◆ WHAT YOU ARE ASKED TO DO ◆
Every record below should be retyped exactly, and no picture should appear in the copy.

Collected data
+---+

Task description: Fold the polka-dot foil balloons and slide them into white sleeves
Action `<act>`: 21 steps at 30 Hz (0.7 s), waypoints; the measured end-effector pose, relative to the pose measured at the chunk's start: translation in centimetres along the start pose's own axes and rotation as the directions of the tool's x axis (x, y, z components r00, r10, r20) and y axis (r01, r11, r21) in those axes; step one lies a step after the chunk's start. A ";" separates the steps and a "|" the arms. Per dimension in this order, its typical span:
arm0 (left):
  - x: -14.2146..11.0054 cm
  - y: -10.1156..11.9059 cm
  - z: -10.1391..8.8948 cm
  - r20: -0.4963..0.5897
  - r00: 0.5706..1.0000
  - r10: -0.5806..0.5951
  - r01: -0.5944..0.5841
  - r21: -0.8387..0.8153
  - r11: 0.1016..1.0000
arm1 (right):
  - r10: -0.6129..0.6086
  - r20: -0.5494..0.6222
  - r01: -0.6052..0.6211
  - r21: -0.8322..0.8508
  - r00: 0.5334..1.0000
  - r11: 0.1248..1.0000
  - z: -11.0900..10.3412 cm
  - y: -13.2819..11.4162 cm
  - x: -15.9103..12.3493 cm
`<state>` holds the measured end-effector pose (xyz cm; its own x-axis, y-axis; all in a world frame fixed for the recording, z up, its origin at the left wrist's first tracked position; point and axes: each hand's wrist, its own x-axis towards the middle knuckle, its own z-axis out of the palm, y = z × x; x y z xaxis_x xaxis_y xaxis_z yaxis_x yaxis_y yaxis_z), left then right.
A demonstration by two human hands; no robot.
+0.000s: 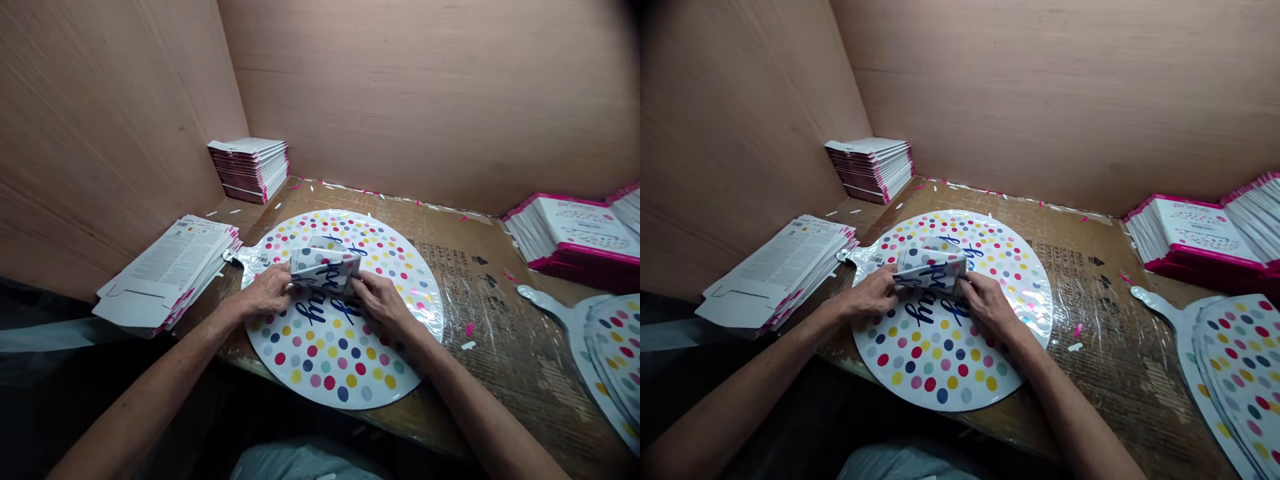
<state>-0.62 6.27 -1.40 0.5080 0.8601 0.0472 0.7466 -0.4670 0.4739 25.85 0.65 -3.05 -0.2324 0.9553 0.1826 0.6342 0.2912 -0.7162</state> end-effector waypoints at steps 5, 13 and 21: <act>-0.4 1.4 2.7 -0.260 0.903 -0.343 0.255 -0.319 0.913 | 0.279 -0.188 -0.314 -0.192 0.942 0.930 2.5 -1.1 4.8; 0.5 2.8 4.0 -0.422 0.817 -0.392 0.486 0.141 0.862 | 0.418 -0.162 -0.427 -0.589 0.894 0.686 4.0 -2.6 6.8; 0.7 1.9 5.6 -0.252 0.917 -0.309 0.388 0.383 0.838 | 0.231 -0.016 -0.164 -0.754 0.973 0.636 3.0 -5.5 9.5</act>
<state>3.55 4.87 -5.39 0.1268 0.9848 0.1188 0.9875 -0.1366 0.0784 17.98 7.94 0.59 -0.0675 0.9974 0.0233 0.9975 0.0669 0.0220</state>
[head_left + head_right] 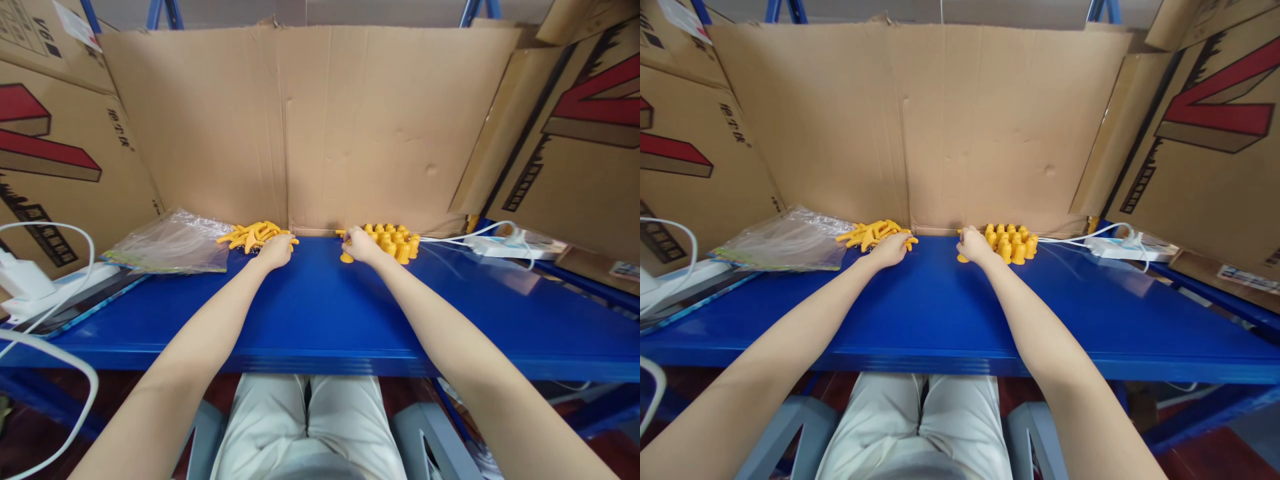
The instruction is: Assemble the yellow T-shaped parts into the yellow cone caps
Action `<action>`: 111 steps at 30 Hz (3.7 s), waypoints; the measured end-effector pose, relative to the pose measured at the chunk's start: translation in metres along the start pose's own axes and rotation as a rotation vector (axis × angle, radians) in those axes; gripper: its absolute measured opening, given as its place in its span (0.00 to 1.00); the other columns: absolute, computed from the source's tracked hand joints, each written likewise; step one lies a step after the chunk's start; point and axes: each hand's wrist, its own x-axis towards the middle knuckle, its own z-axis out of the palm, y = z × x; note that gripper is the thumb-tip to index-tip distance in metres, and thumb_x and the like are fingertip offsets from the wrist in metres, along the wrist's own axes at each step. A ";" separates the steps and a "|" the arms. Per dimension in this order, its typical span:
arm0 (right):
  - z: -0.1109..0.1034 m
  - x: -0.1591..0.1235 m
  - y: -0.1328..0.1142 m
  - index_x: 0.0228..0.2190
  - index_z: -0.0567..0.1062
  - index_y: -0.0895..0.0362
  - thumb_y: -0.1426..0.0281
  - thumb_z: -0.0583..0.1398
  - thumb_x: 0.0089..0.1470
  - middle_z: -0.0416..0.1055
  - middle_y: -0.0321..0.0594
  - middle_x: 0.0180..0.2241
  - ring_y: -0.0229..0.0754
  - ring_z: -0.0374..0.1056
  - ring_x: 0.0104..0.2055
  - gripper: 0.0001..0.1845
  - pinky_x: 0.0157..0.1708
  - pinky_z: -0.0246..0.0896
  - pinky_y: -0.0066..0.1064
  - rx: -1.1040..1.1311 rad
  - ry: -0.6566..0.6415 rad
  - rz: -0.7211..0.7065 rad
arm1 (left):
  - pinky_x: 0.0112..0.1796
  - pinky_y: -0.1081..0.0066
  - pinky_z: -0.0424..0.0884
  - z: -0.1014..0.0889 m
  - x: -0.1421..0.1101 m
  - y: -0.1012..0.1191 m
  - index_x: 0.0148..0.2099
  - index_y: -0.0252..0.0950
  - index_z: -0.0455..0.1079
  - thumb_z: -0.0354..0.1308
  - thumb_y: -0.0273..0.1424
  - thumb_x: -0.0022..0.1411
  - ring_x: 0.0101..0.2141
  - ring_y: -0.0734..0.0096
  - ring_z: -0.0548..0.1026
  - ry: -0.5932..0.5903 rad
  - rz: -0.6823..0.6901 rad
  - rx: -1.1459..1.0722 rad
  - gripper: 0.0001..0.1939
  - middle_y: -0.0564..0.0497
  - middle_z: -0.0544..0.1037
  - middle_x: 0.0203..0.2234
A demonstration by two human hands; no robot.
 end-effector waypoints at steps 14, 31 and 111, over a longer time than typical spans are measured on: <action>0.027 -0.002 0.003 0.25 0.66 0.56 0.67 0.64 0.47 0.67 0.32 0.25 0.37 0.65 0.29 0.11 0.31 0.58 0.26 0.355 -0.122 -0.034 | 0.48 0.54 0.67 -0.017 -0.006 0.000 0.48 0.40 0.74 0.59 0.33 0.50 0.51 0.47 0.71 -0.118 -0.392 0.107 0.20 0.44 0.77 0.49; 0.026 -0.001 0.003 0.23 0.63 0.55 0.66 0.64 0.49 0.65 0.34 0.24 0.38 0.64 0.29 0.13 0.31 0.55 0.27 0.274 -0.099 -0.121 | 0.46 0.61 0.68 -0.026 -0.008 0.005 0.44 0.36 0.77 0.53 0.29 0.59 0.45 0.54 0.75 0.061 -0.387 0.145 0.14 0.43 0.79 0.42; 0.019 -0.004 -0.002 0.36 0.75 0.56 0.72 0.61 0.52 0.74 0.44 0.41 0.45 0.69 0.44 0.07 0.42 0.60 0.31 0.041 -0.061 -0.340 | 0.43 0.64 0.70 -0.022 -0.013 0.037 0.39 0.41 0.75 0.56 0.32 0.51 0.41 0.56 0.76 -0.039 -0.195 -0.020 0.12 0.47 0.79 0.36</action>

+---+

◆ RESULT OF THIS TASK ◆
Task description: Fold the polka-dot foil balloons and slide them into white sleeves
Action `<act>`: 21 steps at 30 Hz (0.7 s), waypoints; the measured end-effector pose, relative to the pose measured at the chunk's start: translation in centimetres along the start pose's own axes and rotation as the directions of the tool's x axis (x, y, z components r00, r10, r20) and y axis (r01, r11, r21) in those axes; step one lies a step after the chunk's start. A ";" separates the steps and a "|" the arms. Per dimension in this order, its typical span:
arm0 (left):
  - x: -14.2146..11.0054 cm
  - y: -10.1156..11.9059 cm
  - z: -10.1391..8.8948 cm
  - r20: -0.4963..0.5897
  - r00: 0.5706..1.0000
  - r10: -0.5806..0.5951
  - r01: -0.5944..0.5841
  - r21: -0.8387..0.8153
  - r11: 0.1016..1.0000
arm1 (right):
  - r10: -0.6129..0.6086
  - r20: -0.5494..0.6222
  - r01: -0.6052..0.6211
  - r21: -0.8322..0.8508
  - r00: 0.5334..1.0000
  - r11: 0.1248..1.0000
  - z: -11.0900..10.3412 cm
  - y: -13.2819..11.4162 cm
  - x: -15.9103..12.3493 cm
`<state>` holds the measured end-effector pose (xyz cm; its own x-axis, y-axis; all in a world frame fixed for the recording, z up, its origin at the left wrist's first tracked position; point and axes: each hand's wrist, its own x-axis towards the middle knuckle, its own z-axis out of the palm, y = z × x; x y z xaxis_x xaxis_y xaxis_z yaxis_x yaxis_y yaxis_z), left then right.
A demonstration by two human hands; no robot.
+0.000s: 
<state>-0.62 6.27 -1.40 0.5080 0.8601 0.0472 0.7466 -0.4670 0.4739 25.85 0.65 -3.05 -0.2324 0.9553 0.1826 0.6342 0.2912 -0.7162</state> end-effector waypoints at steps 5, 13 and 21: <act>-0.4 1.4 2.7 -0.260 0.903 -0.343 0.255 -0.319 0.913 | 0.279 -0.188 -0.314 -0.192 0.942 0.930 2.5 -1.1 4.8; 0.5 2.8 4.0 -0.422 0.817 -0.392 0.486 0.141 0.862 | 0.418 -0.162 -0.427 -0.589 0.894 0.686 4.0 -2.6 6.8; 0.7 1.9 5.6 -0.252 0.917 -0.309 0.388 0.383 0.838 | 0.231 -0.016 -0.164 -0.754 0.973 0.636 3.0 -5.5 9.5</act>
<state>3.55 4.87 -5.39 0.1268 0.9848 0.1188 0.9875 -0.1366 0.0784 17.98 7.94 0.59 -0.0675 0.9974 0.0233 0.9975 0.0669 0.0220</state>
[head_left + head_right] 
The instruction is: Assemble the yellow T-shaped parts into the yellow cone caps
Action `<action>`: 111 steps at 30 Hz (3.7 s), waypoints; the measured end-effector pose, relative to the pose measured at the chunk's start: translation in metres along the start pose's own axes and rotation as a rotation vector (axis × angle, radians) in those axes; gripper: its absolute measured opening, given as its place in its span (0.00 to 1.00); the other columns: absolute, computed from the source's tracked hand joints, each written likewise; step one lies a step after the chunk's start; point and axes: each hand's wrist, its own x-axis towards the middle knuckle, its own z-axis out of the palm, y = z × x; note that gripper is the thumb-tip to index-tip distance in metres, and thumb_x and the like are fingertip offsets from the wrist in metres, along the wrist's own axes at each step. A ";" separates the steps and a "|" the arms. Per dimension in this order, its typical span:
arm0 (right):
  - z: -0.1109..0.1034 m
  - x: -0.1591..0.1235 m
  - y: -0.1328..0.1142 m
  - index_x: 0.0228..0.2190
  - index_z: -0.0567..0.1062
  - index_y: -0.0895..0.0362
  - thumb_y: -0.1426..0.0281
  - thumb_z: -0.0583..0.1398
  - thumb_x: 0.0089..0.1470
  - middle_z: -0.0416..0.1055
  - middle_y: -0.0321..0.0594
  - middle_x: 0.0180..0.2241
  - ring_y: -0.0229..0.0754
  - ring_z: -0.0374..0.1056
  - ring_x: 0.0104..0.2055
  - gripper: 0.0001..0.1845
  - pinky_x: 0.0157..0.1708
  - pinky_z: -0.0246..0.0896
  - pinky_y: -0.0066..0.1064
  - rx: -1.1040..1.1311 rad
  - ry: -0.6566..0.6415 rad
  - rz: -0.7211..0.7065 rad
arm1 (left):
  - pinky_x: 0.0112..0.1796
  - pinky_y: -0.1081..0.0066
  - pinky_z: -0.0424..0.0884
  - z: -0.1014..0.0889 m
  - x: -0.1421..0.1101 m
  - y: -0.1012..0.1191 m
  - index_x: 0.0148..0.2099
  - index_y: -0.0252..0.0950
  - index_z: -0.0455..0.1079
  - thumb_z: -0.0354..0.1308
  - thumb_y: -0.0273..0.1424
  - thumb_x: -0.0022..0.1411
  - ring_x: 0.0101..0.2141
  - ring_y: -0.0734..0.0096
  - ring_z: -0.0548..0.1026
  - ry: -0.5932..0.5903 rad
  - rz: -0.6823..0.6901 rad
  - rx: -1.1459..1.0722 rad
  - gripper: 0.0001..0.1939
  - middle_y: -0.0564..0.0497
  - middle_z: -0.0544..0.1037
  - middle_x: 0.0203..0.2234
A demonstration by two human hands; no robot.
 end-effector waypoints at steps 14, 31 and 111, over a longer time than typical spans are measured on: <action>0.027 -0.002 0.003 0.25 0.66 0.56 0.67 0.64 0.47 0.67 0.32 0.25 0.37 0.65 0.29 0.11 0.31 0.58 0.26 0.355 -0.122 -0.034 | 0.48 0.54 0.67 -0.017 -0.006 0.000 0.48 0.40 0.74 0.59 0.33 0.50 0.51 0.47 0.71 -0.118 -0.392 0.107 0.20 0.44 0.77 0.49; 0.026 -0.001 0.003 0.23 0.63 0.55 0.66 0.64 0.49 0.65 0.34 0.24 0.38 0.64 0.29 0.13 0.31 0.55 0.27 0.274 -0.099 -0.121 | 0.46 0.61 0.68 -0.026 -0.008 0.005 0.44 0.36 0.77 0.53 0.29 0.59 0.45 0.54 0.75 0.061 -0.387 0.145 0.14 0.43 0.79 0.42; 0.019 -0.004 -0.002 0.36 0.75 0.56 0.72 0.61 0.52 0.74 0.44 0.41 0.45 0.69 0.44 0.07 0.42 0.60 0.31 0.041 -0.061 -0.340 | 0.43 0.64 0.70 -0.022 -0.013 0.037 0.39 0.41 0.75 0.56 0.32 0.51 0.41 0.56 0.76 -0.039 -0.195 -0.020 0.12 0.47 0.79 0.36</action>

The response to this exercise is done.